### TASK DETAILS
Without the pictures, output the records below exactly as they are.

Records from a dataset

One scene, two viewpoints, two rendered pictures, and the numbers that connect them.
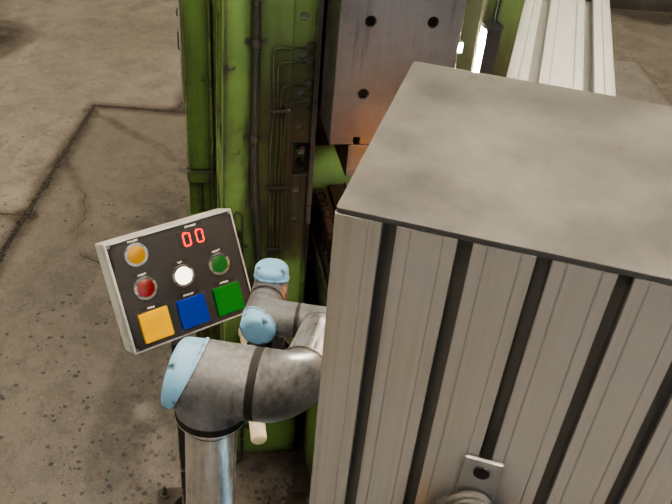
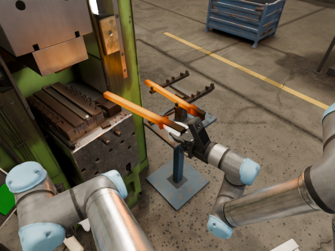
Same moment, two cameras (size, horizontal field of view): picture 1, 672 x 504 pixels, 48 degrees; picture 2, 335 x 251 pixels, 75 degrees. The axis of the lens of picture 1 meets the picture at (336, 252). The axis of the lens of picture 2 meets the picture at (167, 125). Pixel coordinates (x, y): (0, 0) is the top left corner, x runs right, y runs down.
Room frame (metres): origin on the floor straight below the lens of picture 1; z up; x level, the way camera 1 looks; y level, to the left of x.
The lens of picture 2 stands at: (0.86, 0.05, 1.69)
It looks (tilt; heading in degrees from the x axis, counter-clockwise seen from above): 43 degrees down; 324
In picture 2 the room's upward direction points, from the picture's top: straight up
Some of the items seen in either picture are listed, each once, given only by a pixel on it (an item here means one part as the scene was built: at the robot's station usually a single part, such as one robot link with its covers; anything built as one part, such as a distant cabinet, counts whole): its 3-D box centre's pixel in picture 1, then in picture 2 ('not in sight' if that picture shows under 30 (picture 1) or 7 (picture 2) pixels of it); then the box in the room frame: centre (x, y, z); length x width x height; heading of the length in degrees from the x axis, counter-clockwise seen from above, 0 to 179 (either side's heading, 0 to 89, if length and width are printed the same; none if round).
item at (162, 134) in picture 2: not in sight; (180, 120); (1.69, -0.68, 0.71); 0.40 x 0.30 x 0.02; 96
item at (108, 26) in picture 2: not in sight; (109, 36); (1.93, -0.38, 1.27); 0.09 x 0.02 x 0.17; 103
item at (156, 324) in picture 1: (155, 324); not in sight; (1.36, 0.42, 1.01); 0.07 x 0.05 x 0.07; 128
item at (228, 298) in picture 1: (228, 298); (4, 199); (1.48, 0.27, 1.01); 0.07 x 0.05 x 0.07; 128
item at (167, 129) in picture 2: not in sight; (171, 135); (1.32, -0.31, 1.10); 0.09 x 0.03 x 0.06; 16
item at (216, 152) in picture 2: not in sight; (218, 154); (1.14, -0.37, 1.12); 0.08 x 0.05 x 0.08; 103
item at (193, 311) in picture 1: (192, 311); not in sight; (1.42, 0.35, 1.01); 0.07 x 0.05 x 0.07; 128

### TASK RESULT
One scene, two viewpoints, two rendered pictures, and the numbers that connect them.
Same moment, two cameras (size, horizontal field of view): picture 1, 672 x 504 pixels, 48 degrees; picture 2, 335 x 251 pixels, 75 degrees. The axis of the lens of picture 1 meets the picture at (336, 252). The axis of the lens of picture 2 meets the picture at (167, 125). Pixel coordinates (x, y): (0, 0) is the top left corner, x runs right, y runs down.
Room frame (metres): origin on the floor straight below the lens of picture 1; z up; x level, the way camera 1 looks; y level, to the left of x.
The lens of picture 2 stands at: (0.86, 0.05, 1.69)
It looks (tilt; heading in degrees from the x axis, counter-clockwise seen from above): 43 degrees down; 324
In picture 2 the room's upward direction points, from the picture's top: straight up
Some of the items seen in either picture are listed, each once, given only by a pixel on it (an item here means one part as the scene was built: at the robot's station usually a single part, such as one robot link with its covers; anything built as one part, such as a distant cabinet, counts whole): its 3-D box centre's pixel in picture 1, then in picture 2 ('not in sight' if that picture shows under 30 (picture 1) or 7 (picture 2) pixels of it); then the box in the room frame: centre (x, y, z); length x width x height; heading of the length in degrees from the x axis, counter-clockwise seen from above, 0 to 179 (either side's heading, 0 to 89, if length and width are printed the same; none if round).
item at (162, 134) in picture 2: not in sight; (180, 120); (1.69, -0.68, 0.71); 0.40 x 0.30 x 0.02; 96
item at (108, 26) in picture 2: not in sight; (109, 36); (1.93, -0.38, 1.27); 0.09 x 0.02 x 0.17; 103
item at (156, 324) in picture 1: (155, 324); not in sight; (1.36, 0.42, 1.01); 0.07 x 0.05 x 0.07; 128
item at (228, 298) in picture 1: (228, 298); (4, 199); (1.48, 0.27, 1.01); 0.07 x 0.05 x 0.07; 128
item at (167, 129) in picture 2: not in sight; (171, 135); (1.32, -0.31, 1.10); 0.09 x 0.03 x 0.06; 16
item at (216, 152) in picture 2: not in sight; (218, 154); (1.14, -0.37, 1.12); 0.08 x 0.05 x 0.08; 103
item at (193, 311) in picture 1: (192, 311); not in sight; (1.42, 0.35, 1.01); 0.07 x 0.05 x 0.07; 128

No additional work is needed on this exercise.